"What started at Jamestown in 1607 changed the world."

Constructed soon after a January 1608 fire destroyed many of the first buildings at James Fort, the church measured 60 feet long and ranked as the fledging outpost's largest and most important structure.

Despite that size, its footprint eluded Kelso and his team for years, cloaked in the confusion of artifacts and archaeological features churned up by nearly 400 years of subsequent building, farmers' plows and the 1861 construction of a large Confederate earthwork.

The first clues to its survival appeared in early summer when students from the project's field school discovered a pair of unusually large rectangular stains hidden beneath a deep layer of modern fill near the fort's center.

Probing through the soil, the archaeologists found virtually no artifacts, brick or organic material, indicating a very early date in Jamestown's history. But they still didn't understand how the features could have survived the Civil War excavation that destroyed so much evidence in the middle of the settlement.

As they continued to excavate deeper, however, the secret of both the postholes' survival and their identity started to become clear.

"I've uncovered at least 150 post-built structures. And if this had been like any of those, it would have been stripped away. But these postholes are just so big and deep that they survived," Kelso said.

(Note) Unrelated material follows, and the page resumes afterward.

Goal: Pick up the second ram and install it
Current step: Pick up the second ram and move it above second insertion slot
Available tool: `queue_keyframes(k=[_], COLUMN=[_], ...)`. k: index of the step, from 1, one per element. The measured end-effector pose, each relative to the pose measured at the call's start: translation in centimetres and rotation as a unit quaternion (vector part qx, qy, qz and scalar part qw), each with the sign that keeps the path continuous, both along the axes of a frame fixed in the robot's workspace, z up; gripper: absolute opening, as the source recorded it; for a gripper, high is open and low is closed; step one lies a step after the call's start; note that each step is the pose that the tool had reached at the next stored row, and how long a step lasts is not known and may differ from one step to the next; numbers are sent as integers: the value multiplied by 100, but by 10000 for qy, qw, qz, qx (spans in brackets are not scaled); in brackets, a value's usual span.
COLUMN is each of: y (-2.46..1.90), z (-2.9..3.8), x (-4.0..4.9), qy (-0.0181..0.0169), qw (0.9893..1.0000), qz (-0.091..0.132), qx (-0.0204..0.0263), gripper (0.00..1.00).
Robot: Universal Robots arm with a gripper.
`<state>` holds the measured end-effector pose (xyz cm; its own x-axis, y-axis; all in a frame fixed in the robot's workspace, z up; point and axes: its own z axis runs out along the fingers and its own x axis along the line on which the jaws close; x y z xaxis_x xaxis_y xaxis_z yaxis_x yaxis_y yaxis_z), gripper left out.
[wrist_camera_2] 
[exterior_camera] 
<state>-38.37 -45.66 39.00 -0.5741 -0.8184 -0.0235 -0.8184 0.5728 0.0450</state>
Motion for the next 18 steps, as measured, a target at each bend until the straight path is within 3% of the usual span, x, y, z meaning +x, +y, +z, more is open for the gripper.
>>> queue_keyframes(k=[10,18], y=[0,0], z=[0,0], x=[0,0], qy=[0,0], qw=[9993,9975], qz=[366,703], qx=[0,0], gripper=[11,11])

"This was a modern building — a frontier cathedral — with a large, open space inside — bigger than anything we've ever found."

Over the course of the summer, the team unearthed a pattern of equally spaced postholes that not only matched the 60-foot length of the church but also defined its chancel.

They also pinpointed the location of the altar where Pocahontas and John Rolfe were married in 1614.

"It's not like we have to say anymore that she was married someplace in Jamestown," Kelso says.

"Now we can point to the spot where she stood."